Assigned task:
Please say how many lines in the records below contain the word "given". Give only the number.

===== Data excerpts

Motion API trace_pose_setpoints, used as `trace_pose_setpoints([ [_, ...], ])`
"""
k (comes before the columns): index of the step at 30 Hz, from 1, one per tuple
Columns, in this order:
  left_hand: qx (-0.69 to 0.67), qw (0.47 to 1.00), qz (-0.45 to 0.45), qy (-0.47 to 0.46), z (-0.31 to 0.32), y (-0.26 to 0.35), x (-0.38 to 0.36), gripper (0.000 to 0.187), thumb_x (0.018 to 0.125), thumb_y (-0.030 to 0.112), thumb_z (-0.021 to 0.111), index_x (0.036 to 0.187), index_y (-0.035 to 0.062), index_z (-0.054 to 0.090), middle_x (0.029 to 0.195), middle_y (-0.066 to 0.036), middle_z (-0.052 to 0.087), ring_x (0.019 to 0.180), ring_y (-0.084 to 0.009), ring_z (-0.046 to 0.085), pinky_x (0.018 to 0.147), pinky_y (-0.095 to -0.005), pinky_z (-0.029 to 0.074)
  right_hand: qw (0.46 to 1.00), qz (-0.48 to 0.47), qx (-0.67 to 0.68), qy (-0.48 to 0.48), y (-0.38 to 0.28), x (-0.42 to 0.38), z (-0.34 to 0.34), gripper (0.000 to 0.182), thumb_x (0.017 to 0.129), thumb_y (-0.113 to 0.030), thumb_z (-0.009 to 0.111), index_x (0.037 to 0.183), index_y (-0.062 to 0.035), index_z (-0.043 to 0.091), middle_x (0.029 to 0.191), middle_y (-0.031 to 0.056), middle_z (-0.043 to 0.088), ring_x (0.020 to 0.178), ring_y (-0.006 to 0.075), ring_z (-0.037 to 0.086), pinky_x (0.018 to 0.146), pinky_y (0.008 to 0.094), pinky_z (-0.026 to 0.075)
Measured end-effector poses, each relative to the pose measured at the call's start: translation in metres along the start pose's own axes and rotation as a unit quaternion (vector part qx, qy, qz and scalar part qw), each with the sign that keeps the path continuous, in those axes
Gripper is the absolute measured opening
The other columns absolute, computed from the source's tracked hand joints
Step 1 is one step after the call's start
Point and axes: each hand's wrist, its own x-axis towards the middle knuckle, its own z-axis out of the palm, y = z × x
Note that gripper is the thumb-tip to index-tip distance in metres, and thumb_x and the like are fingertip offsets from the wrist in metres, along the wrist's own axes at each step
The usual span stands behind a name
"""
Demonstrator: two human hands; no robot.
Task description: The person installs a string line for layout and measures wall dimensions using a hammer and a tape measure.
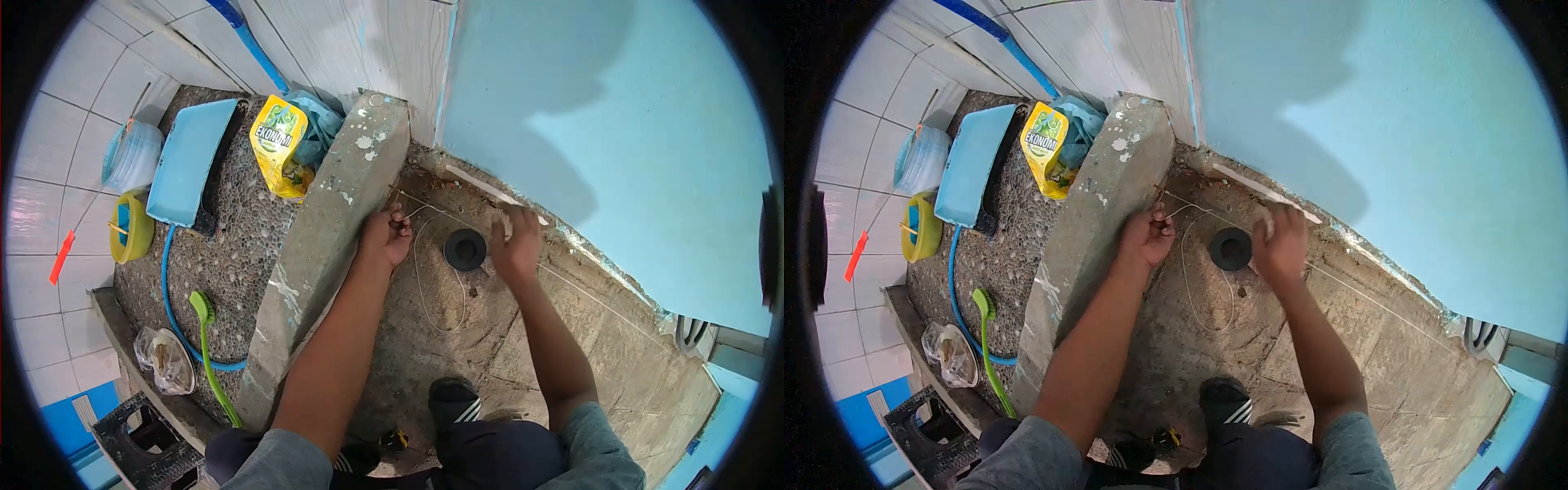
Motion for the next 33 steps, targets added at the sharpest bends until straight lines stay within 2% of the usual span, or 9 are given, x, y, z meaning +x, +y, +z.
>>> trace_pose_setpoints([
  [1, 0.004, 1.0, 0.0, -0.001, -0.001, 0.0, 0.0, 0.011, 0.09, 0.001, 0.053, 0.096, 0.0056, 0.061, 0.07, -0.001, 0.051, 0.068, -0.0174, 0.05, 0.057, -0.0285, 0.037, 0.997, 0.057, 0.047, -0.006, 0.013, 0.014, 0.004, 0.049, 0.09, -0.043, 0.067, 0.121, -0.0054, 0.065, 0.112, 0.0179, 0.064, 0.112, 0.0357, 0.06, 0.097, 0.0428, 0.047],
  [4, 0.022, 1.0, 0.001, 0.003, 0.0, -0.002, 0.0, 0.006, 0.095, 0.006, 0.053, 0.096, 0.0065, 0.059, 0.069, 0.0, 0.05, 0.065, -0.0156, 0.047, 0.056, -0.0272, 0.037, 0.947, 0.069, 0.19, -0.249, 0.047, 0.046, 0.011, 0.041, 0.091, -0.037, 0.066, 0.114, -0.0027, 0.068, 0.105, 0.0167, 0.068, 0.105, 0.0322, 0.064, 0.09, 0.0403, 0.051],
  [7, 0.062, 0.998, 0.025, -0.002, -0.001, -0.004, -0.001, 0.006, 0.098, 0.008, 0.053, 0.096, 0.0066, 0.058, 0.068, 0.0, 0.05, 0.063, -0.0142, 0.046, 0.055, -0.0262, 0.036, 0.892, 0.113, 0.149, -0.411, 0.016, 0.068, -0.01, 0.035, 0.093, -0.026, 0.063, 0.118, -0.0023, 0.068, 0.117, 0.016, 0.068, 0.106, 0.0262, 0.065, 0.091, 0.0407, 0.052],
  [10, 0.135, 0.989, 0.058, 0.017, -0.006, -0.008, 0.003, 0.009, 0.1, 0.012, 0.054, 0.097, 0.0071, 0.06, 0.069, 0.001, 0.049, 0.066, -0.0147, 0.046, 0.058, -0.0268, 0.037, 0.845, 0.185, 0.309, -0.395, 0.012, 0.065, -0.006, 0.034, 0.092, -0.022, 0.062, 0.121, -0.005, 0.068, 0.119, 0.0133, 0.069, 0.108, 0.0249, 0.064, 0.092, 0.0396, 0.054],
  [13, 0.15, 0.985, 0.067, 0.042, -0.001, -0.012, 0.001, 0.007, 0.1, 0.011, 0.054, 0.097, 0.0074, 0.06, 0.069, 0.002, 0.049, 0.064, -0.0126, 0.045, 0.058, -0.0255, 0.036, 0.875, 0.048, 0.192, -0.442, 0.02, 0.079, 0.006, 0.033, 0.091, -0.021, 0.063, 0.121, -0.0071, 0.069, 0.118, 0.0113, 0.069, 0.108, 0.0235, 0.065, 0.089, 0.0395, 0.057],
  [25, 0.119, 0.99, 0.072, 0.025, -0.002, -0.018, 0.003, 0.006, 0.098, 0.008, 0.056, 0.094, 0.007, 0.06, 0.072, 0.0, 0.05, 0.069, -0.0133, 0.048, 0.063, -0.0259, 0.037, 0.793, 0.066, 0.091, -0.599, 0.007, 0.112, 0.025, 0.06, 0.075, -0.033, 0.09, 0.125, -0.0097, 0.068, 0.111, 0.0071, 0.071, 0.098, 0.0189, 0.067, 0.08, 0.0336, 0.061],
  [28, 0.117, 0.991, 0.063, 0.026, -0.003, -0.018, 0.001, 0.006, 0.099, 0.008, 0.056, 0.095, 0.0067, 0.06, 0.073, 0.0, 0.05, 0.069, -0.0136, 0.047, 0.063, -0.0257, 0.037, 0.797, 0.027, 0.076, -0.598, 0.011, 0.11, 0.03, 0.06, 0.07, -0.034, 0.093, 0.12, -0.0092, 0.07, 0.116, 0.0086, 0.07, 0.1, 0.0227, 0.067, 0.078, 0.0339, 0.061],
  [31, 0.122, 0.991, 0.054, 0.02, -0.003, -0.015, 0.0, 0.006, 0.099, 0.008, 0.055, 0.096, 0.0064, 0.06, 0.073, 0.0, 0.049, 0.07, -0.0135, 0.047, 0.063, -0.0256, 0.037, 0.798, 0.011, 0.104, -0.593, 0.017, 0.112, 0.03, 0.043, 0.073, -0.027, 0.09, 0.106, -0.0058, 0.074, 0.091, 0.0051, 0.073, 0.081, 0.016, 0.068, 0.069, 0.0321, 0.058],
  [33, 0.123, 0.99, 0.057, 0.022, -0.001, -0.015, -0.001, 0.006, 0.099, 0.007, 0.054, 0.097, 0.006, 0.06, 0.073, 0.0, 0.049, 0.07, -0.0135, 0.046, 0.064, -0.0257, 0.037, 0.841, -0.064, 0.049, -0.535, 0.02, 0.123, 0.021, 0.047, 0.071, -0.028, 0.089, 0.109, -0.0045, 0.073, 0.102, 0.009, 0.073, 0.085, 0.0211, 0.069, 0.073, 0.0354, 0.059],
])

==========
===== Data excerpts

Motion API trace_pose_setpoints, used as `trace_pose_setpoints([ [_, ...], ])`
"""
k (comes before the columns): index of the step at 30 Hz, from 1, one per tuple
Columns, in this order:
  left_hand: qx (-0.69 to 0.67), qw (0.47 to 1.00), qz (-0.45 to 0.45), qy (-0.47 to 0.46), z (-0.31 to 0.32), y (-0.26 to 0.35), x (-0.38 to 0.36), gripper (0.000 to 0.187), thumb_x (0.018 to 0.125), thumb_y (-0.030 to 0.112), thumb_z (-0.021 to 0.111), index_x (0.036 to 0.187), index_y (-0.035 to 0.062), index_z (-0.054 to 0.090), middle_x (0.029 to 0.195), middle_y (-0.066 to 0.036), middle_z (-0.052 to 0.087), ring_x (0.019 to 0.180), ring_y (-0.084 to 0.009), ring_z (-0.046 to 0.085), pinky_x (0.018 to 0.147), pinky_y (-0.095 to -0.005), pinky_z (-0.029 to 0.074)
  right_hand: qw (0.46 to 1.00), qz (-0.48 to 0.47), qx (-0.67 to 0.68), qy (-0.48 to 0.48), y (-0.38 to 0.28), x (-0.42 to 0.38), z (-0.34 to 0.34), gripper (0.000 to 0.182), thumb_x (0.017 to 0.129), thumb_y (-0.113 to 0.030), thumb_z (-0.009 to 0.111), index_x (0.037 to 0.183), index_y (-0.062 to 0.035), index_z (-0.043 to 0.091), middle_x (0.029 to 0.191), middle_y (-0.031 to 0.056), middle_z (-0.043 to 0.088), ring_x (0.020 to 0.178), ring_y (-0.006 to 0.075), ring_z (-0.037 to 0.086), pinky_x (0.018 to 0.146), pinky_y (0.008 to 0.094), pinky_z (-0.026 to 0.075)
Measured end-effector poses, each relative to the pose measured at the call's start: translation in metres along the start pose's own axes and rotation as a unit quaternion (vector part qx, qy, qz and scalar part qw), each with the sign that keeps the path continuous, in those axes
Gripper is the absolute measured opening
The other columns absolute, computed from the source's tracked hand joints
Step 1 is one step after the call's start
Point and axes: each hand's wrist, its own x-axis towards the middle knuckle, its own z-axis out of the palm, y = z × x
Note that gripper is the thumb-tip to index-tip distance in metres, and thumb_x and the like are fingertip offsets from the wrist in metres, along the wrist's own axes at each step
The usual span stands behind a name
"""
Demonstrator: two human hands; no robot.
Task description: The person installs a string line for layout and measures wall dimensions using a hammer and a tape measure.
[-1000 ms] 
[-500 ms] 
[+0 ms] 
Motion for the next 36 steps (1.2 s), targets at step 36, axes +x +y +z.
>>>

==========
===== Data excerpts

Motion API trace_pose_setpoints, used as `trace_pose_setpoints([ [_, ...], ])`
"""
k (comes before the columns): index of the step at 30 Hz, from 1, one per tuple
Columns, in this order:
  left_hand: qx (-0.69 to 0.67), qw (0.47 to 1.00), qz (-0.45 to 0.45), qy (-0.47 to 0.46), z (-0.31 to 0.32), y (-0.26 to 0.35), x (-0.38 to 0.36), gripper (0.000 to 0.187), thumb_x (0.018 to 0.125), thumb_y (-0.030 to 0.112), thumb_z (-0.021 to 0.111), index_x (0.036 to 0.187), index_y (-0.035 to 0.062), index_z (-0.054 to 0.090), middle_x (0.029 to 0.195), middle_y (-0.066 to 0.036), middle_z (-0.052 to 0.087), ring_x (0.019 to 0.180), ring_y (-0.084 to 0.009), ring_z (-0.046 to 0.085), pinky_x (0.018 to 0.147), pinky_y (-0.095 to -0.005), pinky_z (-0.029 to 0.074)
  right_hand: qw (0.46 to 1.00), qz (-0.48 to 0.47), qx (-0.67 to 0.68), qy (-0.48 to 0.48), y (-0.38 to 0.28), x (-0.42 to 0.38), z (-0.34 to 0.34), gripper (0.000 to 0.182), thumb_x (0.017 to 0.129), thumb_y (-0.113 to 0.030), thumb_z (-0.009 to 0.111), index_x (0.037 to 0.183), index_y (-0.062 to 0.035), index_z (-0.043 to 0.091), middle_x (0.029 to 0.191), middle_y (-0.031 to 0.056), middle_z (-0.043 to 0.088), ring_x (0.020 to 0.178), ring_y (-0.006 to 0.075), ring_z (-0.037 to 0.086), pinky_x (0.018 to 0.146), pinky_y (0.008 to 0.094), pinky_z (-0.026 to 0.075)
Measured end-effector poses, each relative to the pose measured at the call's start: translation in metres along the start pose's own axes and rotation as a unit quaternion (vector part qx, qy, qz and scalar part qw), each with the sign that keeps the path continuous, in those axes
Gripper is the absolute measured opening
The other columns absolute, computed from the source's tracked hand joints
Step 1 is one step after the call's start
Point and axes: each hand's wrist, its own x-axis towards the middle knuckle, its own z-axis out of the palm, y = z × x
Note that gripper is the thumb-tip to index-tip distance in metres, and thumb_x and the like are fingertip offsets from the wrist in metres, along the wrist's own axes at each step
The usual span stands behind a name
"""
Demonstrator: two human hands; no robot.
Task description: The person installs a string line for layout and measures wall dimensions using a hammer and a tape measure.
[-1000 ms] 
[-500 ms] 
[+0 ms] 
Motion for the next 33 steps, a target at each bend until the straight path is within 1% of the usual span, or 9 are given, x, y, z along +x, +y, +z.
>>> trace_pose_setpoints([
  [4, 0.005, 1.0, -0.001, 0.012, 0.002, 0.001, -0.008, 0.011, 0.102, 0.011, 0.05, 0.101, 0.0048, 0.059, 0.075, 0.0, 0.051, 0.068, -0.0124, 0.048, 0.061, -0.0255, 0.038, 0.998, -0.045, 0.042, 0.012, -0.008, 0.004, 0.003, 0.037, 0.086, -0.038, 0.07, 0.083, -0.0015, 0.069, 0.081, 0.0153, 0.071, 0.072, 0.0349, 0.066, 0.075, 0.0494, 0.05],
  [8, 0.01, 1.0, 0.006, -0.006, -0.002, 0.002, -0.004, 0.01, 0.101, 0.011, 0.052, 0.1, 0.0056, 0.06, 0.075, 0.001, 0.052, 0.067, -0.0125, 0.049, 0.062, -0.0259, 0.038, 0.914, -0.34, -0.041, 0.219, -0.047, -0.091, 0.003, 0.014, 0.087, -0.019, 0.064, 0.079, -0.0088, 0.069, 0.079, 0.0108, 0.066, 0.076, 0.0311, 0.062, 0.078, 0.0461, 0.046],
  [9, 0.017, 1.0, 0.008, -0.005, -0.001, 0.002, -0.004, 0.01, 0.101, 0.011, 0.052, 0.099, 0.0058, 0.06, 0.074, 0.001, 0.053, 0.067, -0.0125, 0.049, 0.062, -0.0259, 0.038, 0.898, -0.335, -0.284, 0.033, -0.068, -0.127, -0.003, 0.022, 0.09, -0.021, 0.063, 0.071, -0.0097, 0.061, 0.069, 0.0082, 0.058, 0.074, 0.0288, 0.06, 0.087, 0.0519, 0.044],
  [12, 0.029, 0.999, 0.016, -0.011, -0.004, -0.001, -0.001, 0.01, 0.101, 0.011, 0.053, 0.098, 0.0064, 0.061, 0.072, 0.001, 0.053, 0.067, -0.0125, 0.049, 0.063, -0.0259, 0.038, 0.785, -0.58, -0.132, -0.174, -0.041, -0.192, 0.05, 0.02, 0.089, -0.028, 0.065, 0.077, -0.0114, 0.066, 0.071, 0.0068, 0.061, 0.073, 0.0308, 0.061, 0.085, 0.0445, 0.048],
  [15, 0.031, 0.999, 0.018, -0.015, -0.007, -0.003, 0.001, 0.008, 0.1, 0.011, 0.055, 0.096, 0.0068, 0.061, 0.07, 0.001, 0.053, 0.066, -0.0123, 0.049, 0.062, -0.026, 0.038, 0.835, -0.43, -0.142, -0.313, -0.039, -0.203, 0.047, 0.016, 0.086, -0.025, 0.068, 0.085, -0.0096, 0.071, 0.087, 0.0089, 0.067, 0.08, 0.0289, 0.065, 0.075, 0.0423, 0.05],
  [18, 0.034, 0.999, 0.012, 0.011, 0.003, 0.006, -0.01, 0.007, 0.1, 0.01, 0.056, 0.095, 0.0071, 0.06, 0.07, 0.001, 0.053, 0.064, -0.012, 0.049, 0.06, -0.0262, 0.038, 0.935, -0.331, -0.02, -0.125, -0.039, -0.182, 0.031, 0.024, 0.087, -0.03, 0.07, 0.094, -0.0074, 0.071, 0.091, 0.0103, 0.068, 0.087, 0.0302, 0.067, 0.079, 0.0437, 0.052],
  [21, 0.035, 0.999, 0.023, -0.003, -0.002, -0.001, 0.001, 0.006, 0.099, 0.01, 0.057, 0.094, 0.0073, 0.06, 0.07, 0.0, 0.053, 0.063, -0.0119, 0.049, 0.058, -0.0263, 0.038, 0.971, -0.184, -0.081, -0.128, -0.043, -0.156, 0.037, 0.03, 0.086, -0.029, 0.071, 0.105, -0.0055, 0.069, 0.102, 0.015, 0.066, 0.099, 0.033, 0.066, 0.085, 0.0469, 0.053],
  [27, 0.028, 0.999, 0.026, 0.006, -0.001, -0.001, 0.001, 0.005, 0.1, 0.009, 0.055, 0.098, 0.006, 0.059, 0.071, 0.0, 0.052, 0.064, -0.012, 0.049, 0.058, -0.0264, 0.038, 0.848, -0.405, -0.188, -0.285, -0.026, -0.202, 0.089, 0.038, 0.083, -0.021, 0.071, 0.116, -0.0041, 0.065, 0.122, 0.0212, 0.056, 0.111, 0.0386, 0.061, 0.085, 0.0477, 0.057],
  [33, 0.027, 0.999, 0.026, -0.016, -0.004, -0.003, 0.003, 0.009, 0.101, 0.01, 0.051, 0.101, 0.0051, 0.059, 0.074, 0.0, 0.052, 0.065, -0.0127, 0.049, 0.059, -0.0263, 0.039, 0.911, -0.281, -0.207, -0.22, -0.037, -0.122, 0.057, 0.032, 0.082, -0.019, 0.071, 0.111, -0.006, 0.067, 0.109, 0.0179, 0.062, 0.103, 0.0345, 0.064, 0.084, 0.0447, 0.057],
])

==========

Expected output:
2